Look through the records and copy each line that has "with" in it.

[Collection entries]
== == ==

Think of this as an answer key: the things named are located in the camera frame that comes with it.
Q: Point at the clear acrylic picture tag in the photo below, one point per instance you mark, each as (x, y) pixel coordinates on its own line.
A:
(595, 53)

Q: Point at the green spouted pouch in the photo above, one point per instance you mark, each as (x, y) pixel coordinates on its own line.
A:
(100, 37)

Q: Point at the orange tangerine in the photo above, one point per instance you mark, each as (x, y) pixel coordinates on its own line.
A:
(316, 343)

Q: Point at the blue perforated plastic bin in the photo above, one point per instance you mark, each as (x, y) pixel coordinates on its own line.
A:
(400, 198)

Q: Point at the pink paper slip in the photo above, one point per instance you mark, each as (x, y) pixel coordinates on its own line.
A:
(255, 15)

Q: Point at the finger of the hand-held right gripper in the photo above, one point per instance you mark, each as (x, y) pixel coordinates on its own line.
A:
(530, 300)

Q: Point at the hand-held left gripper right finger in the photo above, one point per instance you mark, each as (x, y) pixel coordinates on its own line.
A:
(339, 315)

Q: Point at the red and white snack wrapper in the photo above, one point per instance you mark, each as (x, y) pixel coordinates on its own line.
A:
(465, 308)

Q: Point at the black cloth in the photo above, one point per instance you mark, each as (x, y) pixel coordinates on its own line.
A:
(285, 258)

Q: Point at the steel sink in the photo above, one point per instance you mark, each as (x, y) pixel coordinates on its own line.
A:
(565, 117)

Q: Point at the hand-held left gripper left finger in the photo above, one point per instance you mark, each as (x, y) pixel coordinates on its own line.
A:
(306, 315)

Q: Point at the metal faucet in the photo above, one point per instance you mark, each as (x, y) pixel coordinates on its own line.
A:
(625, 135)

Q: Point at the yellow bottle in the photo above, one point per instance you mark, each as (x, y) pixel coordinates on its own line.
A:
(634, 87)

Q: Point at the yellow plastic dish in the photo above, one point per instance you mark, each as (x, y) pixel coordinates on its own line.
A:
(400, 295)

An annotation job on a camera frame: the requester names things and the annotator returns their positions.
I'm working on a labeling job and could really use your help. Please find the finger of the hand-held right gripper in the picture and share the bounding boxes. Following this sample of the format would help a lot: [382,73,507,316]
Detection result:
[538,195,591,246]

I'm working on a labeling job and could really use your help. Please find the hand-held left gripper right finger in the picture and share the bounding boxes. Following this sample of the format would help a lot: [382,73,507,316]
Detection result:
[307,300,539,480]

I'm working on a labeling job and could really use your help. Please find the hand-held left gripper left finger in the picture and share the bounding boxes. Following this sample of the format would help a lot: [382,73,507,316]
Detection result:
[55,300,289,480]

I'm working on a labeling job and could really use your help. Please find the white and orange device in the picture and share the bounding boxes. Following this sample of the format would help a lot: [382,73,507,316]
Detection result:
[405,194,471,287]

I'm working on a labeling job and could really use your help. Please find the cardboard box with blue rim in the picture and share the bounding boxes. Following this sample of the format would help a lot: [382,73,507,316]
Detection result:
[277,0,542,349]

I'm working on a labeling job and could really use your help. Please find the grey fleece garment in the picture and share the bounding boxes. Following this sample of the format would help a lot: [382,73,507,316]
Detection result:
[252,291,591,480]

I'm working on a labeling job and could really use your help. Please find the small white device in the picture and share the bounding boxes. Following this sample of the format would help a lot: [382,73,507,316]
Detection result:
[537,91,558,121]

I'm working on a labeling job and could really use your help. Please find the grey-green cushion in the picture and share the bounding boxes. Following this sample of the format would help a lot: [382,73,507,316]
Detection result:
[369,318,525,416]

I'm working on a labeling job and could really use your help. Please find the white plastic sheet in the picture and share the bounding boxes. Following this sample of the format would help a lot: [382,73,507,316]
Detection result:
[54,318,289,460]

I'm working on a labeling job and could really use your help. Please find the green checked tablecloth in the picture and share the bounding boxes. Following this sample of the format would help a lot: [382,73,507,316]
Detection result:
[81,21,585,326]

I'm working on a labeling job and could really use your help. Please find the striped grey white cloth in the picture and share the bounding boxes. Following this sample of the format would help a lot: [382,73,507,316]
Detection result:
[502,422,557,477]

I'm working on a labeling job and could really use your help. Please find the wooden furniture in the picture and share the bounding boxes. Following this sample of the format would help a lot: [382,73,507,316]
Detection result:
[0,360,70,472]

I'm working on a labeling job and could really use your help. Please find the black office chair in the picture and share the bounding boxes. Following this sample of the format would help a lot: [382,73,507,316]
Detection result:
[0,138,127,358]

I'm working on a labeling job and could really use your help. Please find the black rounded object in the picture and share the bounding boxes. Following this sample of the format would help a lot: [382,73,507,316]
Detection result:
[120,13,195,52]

== == ==

ANSWER FOR THE TASK
Think of this as an answer key: the things named are located in the camera frame that comes with it.
I'm working on a labeling job and could really use your help. Please find the cardboard box with blue rim in the picture and share the bounding boxes. Following this sample of the format would help a lot: [382,73,507,316]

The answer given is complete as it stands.